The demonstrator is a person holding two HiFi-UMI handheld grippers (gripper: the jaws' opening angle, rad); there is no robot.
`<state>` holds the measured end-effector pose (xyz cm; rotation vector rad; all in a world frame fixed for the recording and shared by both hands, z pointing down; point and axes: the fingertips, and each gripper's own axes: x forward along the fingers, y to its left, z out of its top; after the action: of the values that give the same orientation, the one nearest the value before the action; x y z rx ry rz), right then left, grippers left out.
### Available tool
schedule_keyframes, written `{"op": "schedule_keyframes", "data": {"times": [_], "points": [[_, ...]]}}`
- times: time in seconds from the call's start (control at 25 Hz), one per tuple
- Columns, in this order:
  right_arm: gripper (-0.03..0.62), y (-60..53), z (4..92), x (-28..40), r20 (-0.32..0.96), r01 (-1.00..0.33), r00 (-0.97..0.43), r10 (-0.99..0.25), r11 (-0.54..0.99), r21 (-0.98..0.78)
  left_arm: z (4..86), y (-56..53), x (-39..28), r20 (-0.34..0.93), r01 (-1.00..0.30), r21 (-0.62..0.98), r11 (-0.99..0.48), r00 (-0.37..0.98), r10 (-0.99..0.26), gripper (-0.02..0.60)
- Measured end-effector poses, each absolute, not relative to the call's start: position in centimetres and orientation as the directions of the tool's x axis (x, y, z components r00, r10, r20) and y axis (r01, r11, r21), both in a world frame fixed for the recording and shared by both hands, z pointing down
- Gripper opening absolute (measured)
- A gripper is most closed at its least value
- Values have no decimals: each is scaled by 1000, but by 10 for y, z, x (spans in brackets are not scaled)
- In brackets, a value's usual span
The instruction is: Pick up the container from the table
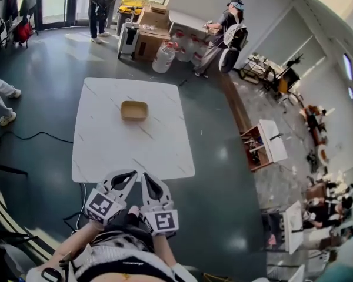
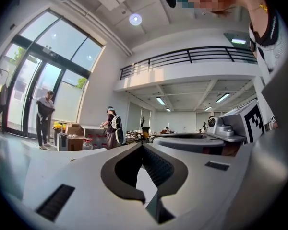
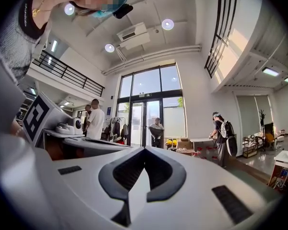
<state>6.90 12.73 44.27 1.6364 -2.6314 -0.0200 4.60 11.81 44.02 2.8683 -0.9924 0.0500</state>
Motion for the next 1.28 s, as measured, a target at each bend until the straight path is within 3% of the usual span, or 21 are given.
{"op": "schedule_keyframes", "data": {"times": [0.72,1.28], "points": [[-5,73,441,105,39,-763,-646,-763,646,22,452,73,73,101,-795,103,-598,607,-788,-2],[-5,9,453,115,65,-826,-558,-828,561,53,447,2,66,101,-754,129,-644,656,-748,-2]]}}
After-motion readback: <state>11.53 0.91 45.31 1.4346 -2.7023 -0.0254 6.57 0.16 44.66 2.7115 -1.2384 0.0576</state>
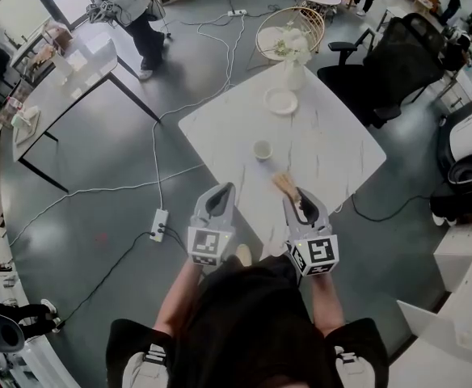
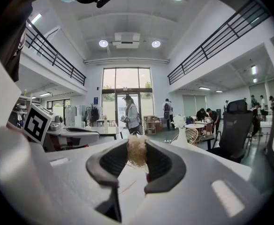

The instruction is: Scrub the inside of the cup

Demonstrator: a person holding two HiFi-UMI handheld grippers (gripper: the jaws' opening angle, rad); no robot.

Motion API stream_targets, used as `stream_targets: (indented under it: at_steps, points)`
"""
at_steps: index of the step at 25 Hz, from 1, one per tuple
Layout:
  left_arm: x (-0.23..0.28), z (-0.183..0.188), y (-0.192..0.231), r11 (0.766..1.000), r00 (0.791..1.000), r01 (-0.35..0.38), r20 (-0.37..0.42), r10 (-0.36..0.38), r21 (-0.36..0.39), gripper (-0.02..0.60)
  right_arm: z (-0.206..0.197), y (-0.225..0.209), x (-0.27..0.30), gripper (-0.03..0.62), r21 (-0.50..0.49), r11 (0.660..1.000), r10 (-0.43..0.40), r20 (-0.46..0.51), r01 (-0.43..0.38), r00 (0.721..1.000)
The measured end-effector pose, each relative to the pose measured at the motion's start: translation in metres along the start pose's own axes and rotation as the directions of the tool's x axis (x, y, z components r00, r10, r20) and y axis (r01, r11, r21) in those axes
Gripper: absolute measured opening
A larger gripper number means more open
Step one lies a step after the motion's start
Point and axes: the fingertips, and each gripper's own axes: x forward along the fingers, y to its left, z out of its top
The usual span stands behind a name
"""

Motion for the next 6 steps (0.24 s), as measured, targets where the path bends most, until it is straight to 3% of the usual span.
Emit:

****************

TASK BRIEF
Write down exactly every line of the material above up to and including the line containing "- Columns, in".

RESULT OF THE EXERCISE
The demonstrator is a person holding two HiFi-UMI handheld grippers (gripper: the jaws' opening angle, rad); there is no robot.
`<state>` holds the measured end-effector pose (xyz cm; rotation vector rad; all in a world frame fixed for the recording and shared by both hands, z pointing down; point and axes: the fingertips, and each gripper's own axes: x forward along the fingers, y to its left, z out of its top; after the action: of the values that give the same orientation, the one nearest the value before the action; x y z rx ry rz), right then left, grippers left out.
### Available tool
schedule_keyframes, written `{"op": "schedule_keyframes", "data": {"times": [_], "points": [[_, ...]]}}`
- times: time in seconds from the call's start (control at 25 Hz), one per tuple
- Columns, in this order:

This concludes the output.